My family have reported this to the police on numerous ocassions and there has been a distinct lack of any kind of response. My family have tried to avoid seeing her, but it has got to the point where my mother has to try to take varying routes to work, which for my mother, a woman with impaired mobility, this is a huge challenge.

Initally my family were able to deal with verbal abuse by avoiding her, and by withdrawing from the situation, walking away, going into shops, asking security guards for assistance, but this is becoming ineffectual as the woman persists.

What I have only just discovered, and what has made me very unhappy, is that on one occassion towards the end of last year, my sister was physically attacked by this woman. My sister then went to the police station to make a complaint, at which point it became apparent "Jenny" was known to the police. While my sister was attempting to make a complaint, Jenny made several counter-allegations against my sister.

In addition to this there have been threats of violence against my family and a threat to "burn down" the family home. 3am Saturday morning, my sister was being driven home by her boyfriend, who was attempting to park on the drive. Jenny stood in the way of the car and would not move.

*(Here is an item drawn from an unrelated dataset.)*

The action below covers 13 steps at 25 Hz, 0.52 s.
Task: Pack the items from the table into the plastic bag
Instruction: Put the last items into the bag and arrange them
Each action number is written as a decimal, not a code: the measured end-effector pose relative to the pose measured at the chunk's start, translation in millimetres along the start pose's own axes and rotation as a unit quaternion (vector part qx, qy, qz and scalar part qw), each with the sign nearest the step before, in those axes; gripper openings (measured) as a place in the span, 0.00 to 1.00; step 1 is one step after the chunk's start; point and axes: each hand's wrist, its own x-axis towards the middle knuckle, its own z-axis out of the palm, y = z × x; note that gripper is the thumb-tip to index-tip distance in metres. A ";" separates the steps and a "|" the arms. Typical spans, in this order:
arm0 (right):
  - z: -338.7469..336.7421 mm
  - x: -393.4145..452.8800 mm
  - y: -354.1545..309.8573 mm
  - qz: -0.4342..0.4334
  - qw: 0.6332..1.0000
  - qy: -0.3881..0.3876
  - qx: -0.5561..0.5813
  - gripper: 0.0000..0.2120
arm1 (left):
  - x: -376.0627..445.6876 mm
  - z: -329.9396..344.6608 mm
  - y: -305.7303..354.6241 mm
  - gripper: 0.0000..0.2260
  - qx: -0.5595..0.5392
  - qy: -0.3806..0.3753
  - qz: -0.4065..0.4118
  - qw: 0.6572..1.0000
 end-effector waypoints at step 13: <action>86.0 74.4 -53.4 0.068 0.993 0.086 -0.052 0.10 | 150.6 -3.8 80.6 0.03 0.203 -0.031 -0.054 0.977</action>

My sister and her boyfriend called the police, but we are still waiting for any kind of response.

What has prompted me to ask this question is that this evening, my mother was verbally abused outside her home, physically barged off of the pavement, followed to a shop, verbally abused in the shop to the point where she had to seek help from security guards and to ask them to call the police who did not respond.

When my family have been able to get a response from the police, it has become apparent that "Jenny" is known to them, and they are familiar with her anti-social behaviour. Jenny's husband is known to my family but seems to be unable, or unwilling to help with controlling her anti-social behaviour. I am sympathetic to a point for this obviously unwell woman, however as far as I am concerned, physical contact, verbal abuse and threats against my family are serious problems which need to be dealt with.


I live several hundred miles away from my family so the only support I can provide is by advising them of what their options are and helping to pursue them.

How can my family protect themselves from this woman? How can they get some kind of resolution? Are there any kind of restraining orders or court enforced orders which might be an option? This woman clearly needs some kind of help herself, how can this be arranged? What can I do?

Thanks in advance for any information.
posted by v.barboni to Law & Government (6 answers total) 6 users marked this as a favorite
 
The Citizen's Advice Bureau may help escalate the issue with the Police. Your family may want to contact their local one.

There is some general advice here:

Anti-social behaviour in housing

You may also consider having your a member of your family go to the local police station and ask to talk to the duty office about why your complaints are not being dealt with. If that doesn't work, escalate to the IPCC.
posted by IanMorr at 2:10 PM on February 28, 2012


Contact your local MP or council. The police are making a decision to not follow up on your family's complaints. They're not going to change their minds on their own.

Document everything, copies of email, police reports etc then go over the locals heads.
posted by fshgrl at 2:20 PM on February 28, 2012 [1 favorite]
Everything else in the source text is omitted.